Alors que la communauté LGBTQ+ se dit pourtant ouverte et tolérante, les hommes bisexuels se butent toujours à des stéréotypes et peinent à sortir de l’ombre.
Plus de la moitié (52%) de la communauté LGBTQ+ s’identifie à une orientation bisexuelle, selon un rapport de Movement Advancement Project. Pourtant, environ deux fois moins d’hommes que de femmes s’auto-identifient comme tels, constate le professeur au département de sexologie de l’UQAM, Dominic Beaulieu-Prévost.
S’il est vrai que l’expérience de la fluidité sexuelle est davantage documentée comme une expérience typiquement féminine et que les hommes ont davantage tendance à s’identifier comme monosexuels (hétérosexuel ou homosexuel), M. Beaulieu-Prévost rappelle qu’il ne faut pas négliger les nombreux facteurs nuisant à l’autodévoilement des hommes bisexuels, notamment les préjugés et le manque de représentativité.
Les stéréotypes entourant la bisexualité sont persistants, explique Mireille Saint-Pierre, intervenante au centre de renseignements et d’aide à l’intention de personnes concernées par la diversité sexuelle Interligne.
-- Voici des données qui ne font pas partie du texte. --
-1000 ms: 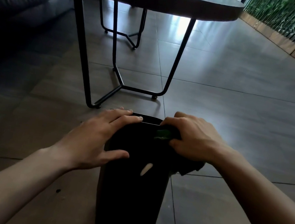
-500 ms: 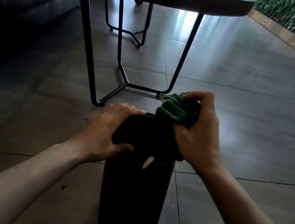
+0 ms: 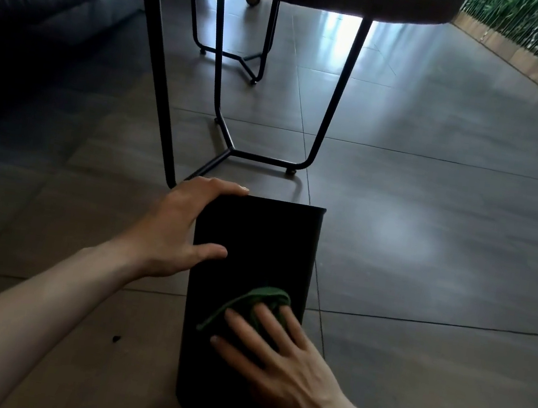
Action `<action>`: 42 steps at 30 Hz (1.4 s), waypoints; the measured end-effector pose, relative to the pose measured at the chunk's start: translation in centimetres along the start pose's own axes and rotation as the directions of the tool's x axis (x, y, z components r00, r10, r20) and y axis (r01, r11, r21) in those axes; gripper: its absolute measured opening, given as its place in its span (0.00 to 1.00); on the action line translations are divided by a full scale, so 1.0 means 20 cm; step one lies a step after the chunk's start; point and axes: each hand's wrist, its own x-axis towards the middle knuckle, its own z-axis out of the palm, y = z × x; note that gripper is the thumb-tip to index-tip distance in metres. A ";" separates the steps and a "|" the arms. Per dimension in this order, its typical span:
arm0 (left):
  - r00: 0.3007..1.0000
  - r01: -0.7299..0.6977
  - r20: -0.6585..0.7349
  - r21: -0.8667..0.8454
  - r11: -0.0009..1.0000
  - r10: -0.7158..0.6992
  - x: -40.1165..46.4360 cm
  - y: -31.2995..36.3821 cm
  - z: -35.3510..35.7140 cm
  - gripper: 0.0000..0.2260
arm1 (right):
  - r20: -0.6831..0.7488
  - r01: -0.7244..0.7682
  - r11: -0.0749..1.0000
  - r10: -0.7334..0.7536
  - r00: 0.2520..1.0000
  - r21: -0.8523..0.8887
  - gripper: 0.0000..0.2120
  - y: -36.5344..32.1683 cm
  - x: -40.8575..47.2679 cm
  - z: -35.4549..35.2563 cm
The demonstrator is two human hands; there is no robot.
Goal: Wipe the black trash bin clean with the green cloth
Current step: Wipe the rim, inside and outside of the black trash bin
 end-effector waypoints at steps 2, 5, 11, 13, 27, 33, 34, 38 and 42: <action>1.000 -0.011 0.008 -0.010 1.000 0.011 0.00 0.00 0.00 0.36 | -0.064 0.104 0.994 -0.105 0.992 -0.019 0.23 0.03 0.01 0.02; 1.000 -0.003 -0.005 -0.018 1.000 0.003 -0.01 -0.01 0.00 0.36 | -0.174 -0.044 0.998 0.052 0.983 0.053 0.22 0.18 0.12 -0.03; 1.000 -0.019 0.001 -0.035 0.999 0.019 0.00 0.02 0.01 0.35 | -0.255 -0.500 0.799 0.587 0.769 0.334 0.27 0.33 0.38 -0.16; 1.000 -0.021 -0.009 -0.042 0.999 0.021 0.00 0.02 0.00 0.34 | -0.213 -0.367 0.902 0.414 0.885 0.227 0.29 0.20 0.32 -0.10; 1.000 -0.008 -0.004 -0.051 0.999 0.007 -0.01 0.05 0.01 0.36 | -0.248 -0.449 0.857 0.506 0.826 0.254 0.27 0.35 0.29 -0.17; 0.999 0.045 -0.001 -0.044 0.998 -0.045 -0.01 0.04 -0.02 0.36 | -0.073 -0.049 0.995 0.056 0.996 0.092 0.31 0.04 0.13 -0.01; 0.999 0.054 0.004 -0.048 0.997 -0.054 -0.02 0.03 -0.03 0.36 | -0.043 0.091 0.995 -0.090 0.995 0.044 0.29 -0.01 0.05 0.03; 0.999 0.044 0.010 -0.069 0.997 -0.043 -0.02 0.05 -0.01 0.36 | 0.012 0.338 0.937 -0.338 0.941 -0.094 0.28 0.06 -0.07 0.06; 0.998 0.058 0.006 -0.087 0.995 -0.057 -0.02 0.05 -0.01 0.36 | -0.086 0.113 0.994 -0.113 0.990 0.002 0.26 0.25 0.08 -0.06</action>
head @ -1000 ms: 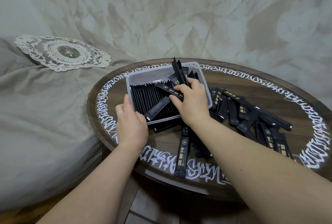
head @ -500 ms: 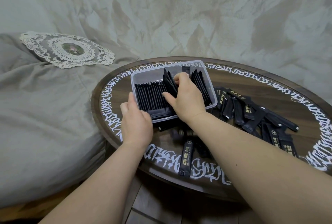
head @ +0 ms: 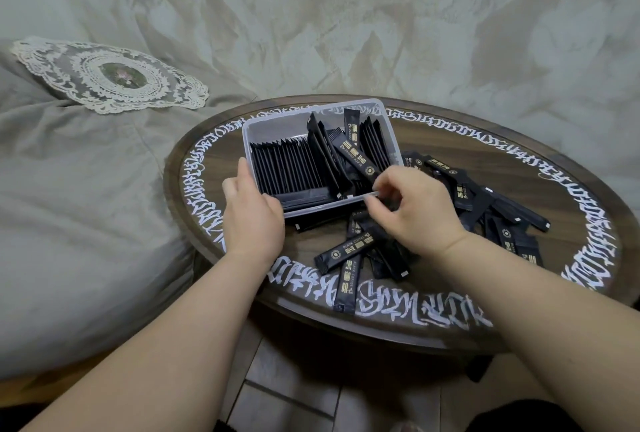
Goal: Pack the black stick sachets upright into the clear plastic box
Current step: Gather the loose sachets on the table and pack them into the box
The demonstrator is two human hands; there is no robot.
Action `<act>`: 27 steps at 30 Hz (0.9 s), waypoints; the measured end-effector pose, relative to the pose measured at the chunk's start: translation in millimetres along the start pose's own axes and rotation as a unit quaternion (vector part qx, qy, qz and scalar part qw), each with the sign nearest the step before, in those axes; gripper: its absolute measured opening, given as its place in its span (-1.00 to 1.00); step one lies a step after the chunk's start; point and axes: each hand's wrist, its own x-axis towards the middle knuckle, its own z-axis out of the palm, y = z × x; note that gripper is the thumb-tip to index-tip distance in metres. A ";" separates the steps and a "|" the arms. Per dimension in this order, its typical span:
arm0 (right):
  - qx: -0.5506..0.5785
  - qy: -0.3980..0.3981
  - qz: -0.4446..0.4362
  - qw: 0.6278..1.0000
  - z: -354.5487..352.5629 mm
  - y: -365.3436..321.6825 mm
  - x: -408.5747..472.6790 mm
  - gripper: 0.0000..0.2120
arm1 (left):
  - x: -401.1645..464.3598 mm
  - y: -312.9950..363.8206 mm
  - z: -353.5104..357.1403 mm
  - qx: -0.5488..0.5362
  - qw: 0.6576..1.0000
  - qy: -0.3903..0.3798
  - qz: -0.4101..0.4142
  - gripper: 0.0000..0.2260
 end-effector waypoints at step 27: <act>-0.146 -0.239 -0.172 0.944 23.2 -13.2 -19.2 -0.79 | -4.1 -4.5 -5.8 0.016 0.999 -0.009 0.043 -0.36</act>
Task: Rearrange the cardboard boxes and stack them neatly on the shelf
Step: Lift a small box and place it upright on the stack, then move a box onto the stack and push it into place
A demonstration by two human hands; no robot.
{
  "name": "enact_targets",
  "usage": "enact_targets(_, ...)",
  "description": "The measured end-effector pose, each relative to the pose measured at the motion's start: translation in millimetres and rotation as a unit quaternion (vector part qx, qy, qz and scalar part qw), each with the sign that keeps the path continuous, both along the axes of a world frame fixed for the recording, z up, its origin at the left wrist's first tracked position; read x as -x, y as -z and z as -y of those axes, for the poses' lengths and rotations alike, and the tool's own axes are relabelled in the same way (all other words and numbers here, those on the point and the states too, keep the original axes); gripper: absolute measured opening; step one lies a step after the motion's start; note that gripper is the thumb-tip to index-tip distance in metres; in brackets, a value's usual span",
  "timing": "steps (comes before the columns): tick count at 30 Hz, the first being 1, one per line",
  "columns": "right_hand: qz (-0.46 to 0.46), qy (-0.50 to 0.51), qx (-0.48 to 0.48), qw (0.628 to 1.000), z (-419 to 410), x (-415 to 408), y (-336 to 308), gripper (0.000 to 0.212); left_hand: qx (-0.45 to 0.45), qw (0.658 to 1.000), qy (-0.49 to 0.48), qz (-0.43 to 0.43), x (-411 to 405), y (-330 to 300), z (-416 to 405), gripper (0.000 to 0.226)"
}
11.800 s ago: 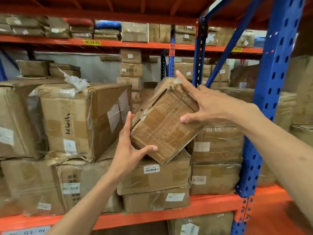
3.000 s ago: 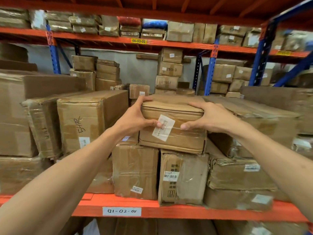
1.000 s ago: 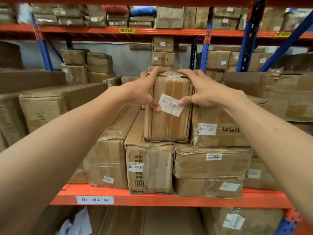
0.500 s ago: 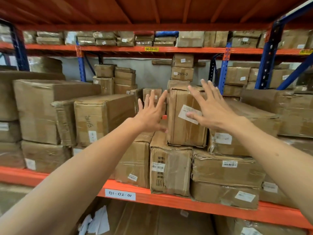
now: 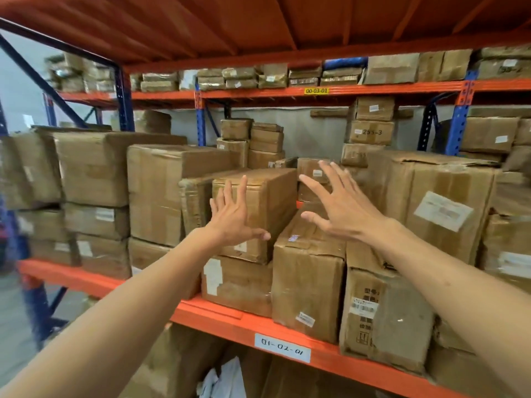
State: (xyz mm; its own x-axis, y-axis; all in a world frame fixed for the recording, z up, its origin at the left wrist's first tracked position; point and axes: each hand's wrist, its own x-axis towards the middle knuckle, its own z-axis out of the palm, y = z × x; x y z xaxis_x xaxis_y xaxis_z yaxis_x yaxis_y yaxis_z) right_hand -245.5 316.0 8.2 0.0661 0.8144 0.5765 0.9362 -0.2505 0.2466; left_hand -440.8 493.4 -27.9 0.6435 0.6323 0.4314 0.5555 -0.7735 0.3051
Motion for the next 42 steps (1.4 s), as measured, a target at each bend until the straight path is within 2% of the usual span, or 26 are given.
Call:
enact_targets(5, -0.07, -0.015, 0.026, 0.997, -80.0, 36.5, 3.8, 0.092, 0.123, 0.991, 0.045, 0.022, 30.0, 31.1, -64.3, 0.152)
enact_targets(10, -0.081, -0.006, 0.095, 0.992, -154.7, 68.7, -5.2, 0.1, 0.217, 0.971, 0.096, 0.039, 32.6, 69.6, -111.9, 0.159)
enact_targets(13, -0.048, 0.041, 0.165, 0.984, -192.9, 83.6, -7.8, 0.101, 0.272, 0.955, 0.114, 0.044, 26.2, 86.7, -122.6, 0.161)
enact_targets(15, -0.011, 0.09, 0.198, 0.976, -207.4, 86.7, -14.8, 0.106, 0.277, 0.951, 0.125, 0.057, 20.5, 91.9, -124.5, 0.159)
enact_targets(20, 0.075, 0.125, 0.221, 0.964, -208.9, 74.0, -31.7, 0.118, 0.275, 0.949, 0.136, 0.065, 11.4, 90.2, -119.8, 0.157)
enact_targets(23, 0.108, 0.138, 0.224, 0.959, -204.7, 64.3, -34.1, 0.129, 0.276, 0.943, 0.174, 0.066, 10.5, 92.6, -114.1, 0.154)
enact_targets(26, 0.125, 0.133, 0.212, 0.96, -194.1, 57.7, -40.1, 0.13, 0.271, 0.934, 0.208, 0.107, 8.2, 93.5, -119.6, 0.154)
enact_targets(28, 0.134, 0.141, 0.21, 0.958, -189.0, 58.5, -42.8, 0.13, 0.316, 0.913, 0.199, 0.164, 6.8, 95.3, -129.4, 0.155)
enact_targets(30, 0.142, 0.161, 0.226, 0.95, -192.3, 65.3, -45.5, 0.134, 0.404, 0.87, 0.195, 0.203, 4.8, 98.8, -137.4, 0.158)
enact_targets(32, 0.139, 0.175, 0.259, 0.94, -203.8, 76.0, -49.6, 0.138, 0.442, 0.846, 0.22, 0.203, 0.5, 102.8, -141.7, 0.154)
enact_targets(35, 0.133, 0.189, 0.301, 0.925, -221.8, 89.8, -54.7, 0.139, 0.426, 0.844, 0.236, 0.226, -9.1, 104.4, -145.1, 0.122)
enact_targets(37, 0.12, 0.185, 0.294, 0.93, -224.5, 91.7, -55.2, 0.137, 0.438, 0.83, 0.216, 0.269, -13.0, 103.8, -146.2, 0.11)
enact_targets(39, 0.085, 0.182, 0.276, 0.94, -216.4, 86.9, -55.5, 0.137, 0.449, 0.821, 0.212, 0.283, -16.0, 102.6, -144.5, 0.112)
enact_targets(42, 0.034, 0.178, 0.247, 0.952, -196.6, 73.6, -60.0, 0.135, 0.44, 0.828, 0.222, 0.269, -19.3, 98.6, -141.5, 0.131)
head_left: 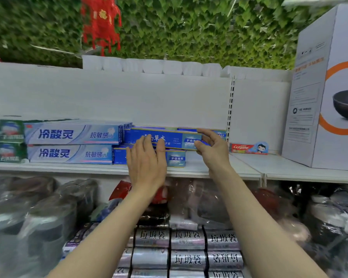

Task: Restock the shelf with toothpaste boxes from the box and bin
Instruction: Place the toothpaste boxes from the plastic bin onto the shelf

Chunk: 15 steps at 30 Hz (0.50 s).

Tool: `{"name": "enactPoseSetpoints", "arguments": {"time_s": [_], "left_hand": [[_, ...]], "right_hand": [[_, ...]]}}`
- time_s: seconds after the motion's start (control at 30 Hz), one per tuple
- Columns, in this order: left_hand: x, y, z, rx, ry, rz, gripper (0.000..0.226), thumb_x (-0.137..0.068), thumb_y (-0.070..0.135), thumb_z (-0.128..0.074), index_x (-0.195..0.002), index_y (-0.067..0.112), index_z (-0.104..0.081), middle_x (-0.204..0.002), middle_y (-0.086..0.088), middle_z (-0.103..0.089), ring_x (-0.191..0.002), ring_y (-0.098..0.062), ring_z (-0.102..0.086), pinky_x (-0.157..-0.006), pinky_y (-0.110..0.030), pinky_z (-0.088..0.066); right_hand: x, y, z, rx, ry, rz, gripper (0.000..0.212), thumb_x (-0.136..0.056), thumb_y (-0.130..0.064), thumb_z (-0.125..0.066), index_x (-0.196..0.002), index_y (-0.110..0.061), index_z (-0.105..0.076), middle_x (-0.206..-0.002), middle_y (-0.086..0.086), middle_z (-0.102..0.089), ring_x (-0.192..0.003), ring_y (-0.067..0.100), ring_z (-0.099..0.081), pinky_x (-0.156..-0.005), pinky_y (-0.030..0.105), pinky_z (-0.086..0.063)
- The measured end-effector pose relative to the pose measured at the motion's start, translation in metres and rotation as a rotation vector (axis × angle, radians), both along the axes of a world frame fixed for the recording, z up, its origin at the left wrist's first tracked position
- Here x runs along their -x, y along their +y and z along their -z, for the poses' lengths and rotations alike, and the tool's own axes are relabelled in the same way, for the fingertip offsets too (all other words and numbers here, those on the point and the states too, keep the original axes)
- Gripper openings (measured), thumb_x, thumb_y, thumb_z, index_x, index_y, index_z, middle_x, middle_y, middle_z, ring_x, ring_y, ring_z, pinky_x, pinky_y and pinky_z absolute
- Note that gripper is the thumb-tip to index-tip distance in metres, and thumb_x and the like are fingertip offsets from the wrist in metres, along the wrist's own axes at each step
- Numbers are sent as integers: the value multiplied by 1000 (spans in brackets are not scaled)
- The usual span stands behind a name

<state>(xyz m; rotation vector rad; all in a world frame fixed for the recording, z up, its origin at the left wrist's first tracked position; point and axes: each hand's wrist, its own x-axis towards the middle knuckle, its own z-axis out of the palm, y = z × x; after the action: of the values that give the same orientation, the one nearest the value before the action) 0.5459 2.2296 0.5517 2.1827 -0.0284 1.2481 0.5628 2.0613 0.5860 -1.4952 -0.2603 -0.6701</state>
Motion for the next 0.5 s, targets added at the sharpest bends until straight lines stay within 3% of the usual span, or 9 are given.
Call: {"name": "enactPoseSetpoints", "arguments": {"time_s": [0.07,0.2,0.33,0.43,0.5], "left_hand": [[-7,11,-1,-74,52,-49,86,-92,62,-2,-138,11,-54,-147,-9,-51,-139,-28,-41,-121,-51,-15],[-12,22,-5,-127,62,-78,88,-92,63,1,-133,14,-59,-144,-8,-53,-138,-27,-42,-124,-48,-9],[-8,20,-7,-127,47,-68,87,-91,64,-1,-129,12,-61,-141,-10,-54,-133,-28,-44,-123,-45,-13],[-11,14,-10,-128,60,-77,88,-92,63,-1,-124,10,-63,-135,-11,-57,-127,-29,-50,-123,-47,-15],[-14,13,-14,-131,82,-99,87,-93,63,-1,-122,9,-63,-130,-13,-60,-120,-31,-54,-123,-47,-15]], "right_hand": [[-16,10,2,20,27,-4,40,-89,-2,-66,-103,-39,-71,-118,0,-72,-112,16,-67,-91,39,-58],[-16,19,0,100,55,90,49,-95,-21,-69,-141,-32,-55,-124,-8,-58,-113,7,-58,-87,20,-45],[-1,24,7,107,-85,262,41,-101,-37,-55,-141,-39,-49,-103,-16,-65,-115,16,-56,-94,31,-43],[5,31,15,190,-76,233,41,-102,-40,-48,-143,-43,-45,-94,-17,-63,-109,19,-58,-100,41,-45],[6,33,13,261,-57,207,43,-103,-39,-45,-146,-42,-42,-93,-16,-63,-104,15,-59,-100,40,-45]]}}
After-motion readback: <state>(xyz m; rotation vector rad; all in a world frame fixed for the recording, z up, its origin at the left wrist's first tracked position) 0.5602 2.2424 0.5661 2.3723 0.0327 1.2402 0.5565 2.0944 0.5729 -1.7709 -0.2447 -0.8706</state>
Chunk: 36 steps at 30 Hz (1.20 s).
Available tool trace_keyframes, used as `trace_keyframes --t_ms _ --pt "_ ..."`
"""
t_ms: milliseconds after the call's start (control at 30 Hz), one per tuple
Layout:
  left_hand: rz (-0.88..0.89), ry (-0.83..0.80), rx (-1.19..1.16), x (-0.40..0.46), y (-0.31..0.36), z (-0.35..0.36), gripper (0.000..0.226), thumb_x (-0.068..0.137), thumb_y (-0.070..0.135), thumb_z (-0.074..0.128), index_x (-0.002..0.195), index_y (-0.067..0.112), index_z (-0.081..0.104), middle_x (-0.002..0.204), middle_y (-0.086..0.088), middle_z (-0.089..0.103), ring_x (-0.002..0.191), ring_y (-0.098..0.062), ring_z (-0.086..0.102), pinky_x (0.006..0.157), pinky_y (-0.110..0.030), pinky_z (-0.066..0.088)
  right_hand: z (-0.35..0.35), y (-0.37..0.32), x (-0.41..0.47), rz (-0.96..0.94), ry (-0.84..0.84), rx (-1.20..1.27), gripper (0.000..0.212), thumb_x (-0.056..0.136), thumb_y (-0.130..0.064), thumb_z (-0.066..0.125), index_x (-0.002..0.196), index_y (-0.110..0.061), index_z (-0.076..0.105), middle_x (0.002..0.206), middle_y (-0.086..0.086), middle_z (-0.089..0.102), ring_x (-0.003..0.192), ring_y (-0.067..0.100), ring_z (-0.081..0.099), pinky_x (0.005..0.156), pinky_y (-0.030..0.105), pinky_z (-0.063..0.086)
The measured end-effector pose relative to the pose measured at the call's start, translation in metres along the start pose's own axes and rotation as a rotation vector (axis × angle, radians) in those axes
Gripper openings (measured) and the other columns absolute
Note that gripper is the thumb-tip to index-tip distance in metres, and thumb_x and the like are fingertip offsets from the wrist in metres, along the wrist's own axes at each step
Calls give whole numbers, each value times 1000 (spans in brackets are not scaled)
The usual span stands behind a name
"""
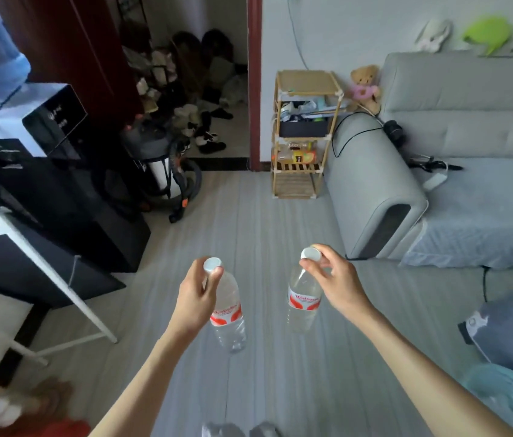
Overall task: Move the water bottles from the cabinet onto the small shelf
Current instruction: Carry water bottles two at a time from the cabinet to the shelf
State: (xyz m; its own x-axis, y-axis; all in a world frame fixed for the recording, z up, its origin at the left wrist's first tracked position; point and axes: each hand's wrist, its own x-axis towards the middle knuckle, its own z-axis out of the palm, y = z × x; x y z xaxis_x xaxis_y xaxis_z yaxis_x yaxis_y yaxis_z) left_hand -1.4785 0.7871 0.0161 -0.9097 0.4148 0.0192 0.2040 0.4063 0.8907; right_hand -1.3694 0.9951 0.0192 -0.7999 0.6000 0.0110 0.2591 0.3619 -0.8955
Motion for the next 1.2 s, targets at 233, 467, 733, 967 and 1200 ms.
trace_keyframes --t_ms 233,467,733,967,1200 --pt "-18 -21 -48 145 5 49 17 94 29 41 100 16 50 90 1 56 84 -12 53 67 -21 40 -8 28 145 55 10 1 27 79 -35 66 100 -18 60 95 6 66 93 21 60 87 37 47" --pt "31 -25 -71 334 24 101 14 94 27 43 98 16 50 86 2 55 80 -12 52 66 -20 40 -23 26 329 35 3 -49 27 81 -34 63 102 -16 60 95 4 66 92 20 59 84 33 47" --pt "78 -109 -64 509 77 166 19 93 35 42 98 17 48 87 5 54 80 -7 52 66 -20 41 -65 34 497 78 112 18 24 82 -28 64 102 -16 60 95 3 66 93 18 60 80 25 45" --pt "28 -111 -30 631 90 246 12 93 26 42 100 17 48 85 5 55 78 -7 53 62 -16 40 -100 74 644 90 60 -36 26 81 -30 64 102 -15 60 95 6 66 90 20 59 77 24 46" --pt "12 -44 -4 762 132 313 9 93 27 43 96 19 48 83 0 56 80 -17 54 65 -24 42 -155 80 805 -5 -2 -69 30 82 -31 63 108 -16 59 91 -6 63 82 1 56 71 8 41"
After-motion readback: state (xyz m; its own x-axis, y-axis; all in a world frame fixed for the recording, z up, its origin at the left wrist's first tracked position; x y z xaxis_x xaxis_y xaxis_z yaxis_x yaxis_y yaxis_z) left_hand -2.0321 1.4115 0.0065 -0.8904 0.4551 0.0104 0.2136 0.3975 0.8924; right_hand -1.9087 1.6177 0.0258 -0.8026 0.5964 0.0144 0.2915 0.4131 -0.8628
Tant au sein de la population générale que de la communauté LGBTQ+ elle-même, cette orientation est perçue comme « une période de transition, et non comme une orientation fixe ».
Ces préjugés se manifestent toutefois différemment selon le genre de la personne bisexuelle. Les femmes bisexuelles sont accusées d’être des hétérosexuelles en quête d’attention, trahissant ainsi les « vraies » lesbiennes, tandis que les bisexuels sont vus comme des gais qui ne s’assument pas, ajoute Mireille Saint-Pierre.
Cette réalité mène parfois à une biphobie internalisée et à une tendance à s’invisibiliser soi-même, déplore-t-elle. D’un choix conscient ou non, plusieurs se limitent à des partenaires de sexe opposé afin d’éviter de faire une sortie du placard et de subir une stigmatisation.
« C’est dur de faire un coming out quand tu as peur de te faire juger par les gens », se confie Alexandre*, un jeune homme bisexuel de 22 ans. Si son coming out a été bien accueilli par ses amis et amies proches, il n’a toujours pas osé révéler son orientation sexuelle à ses parents.
Deux poids, deux mesures
La bisexualité féminine tend à être davantage visibilisée que la bisexualité masculine, car les sociétés fétichisent la sexualité entre femmes, et ce, dans l’optique de plaire à l’œil masculin, avance Mireille Saint-Pierre.
« Il y a une objectification : la femme bisexuelle étant vue comme étant plus sexuelle, elle est vue positivement », remarque Dominic Beaulieu-Prévost.
Tandis que les femmes bisexuelles sont représentées dans les médias (films, émissions, publicités) de manière hypersexualisée et stéréotypée, les modèles bisexuels masculins sont pratiquement absents.
Les relations entre hommes ne sont pas autant valorisées que les relations entre femmes, en raison du phénomène de la masculinité toxique, symptôme d’une société patriarcale et misogyne, croit Mireille Saint-Pierre. « Il y a cette pression sur les hommes d’être virils, et c’est comme si avoir une attirance envers le même sexe fait d’eux des hommes moindres », explique l’intervenante d’Interligne.
Vers de nouvelles représentations
Pour Mireille Saint-Pierre, lever le voile sur l’identité bisexuelle masculine doit commencer par l’éducation sexuelle : il faut défaire les mythes sur la bisexualité et « briser les rôles et les stéréotypes de genre qui sont extrêmement ancrés dans nos sociétés et qui jouent un grand rôle dans l’homophobie et la biphobie. »
La diversification des modèles dans l’espace public est également essentielle au bien-être des jeunes hommes bisexuels, afin de favoriser leur processus d’acceptation et d’affirmation de soi. Alexandre confie n’avoir connu aucun modèle d’homme bisexuel auquel il pouvait s’identifier, ce qui a rendu son processus de découverte de soi complexe.
« Je me suis dit: est-ce que c’est normal que j’aime autant les hommes que les femmes? Pendant un moment, je me demandais si j’allais bien. […] Je ne comprenais pas pourquoi j’aimais autant les hommes que les femmes. » Il affirme avoir compris, au fil du temps, que « si une femme est capable d’être bisexuelle, c’est que nécessairement un homme est capable de l’être aussi. »
*Nom fictif afin de préserver l’anonymat.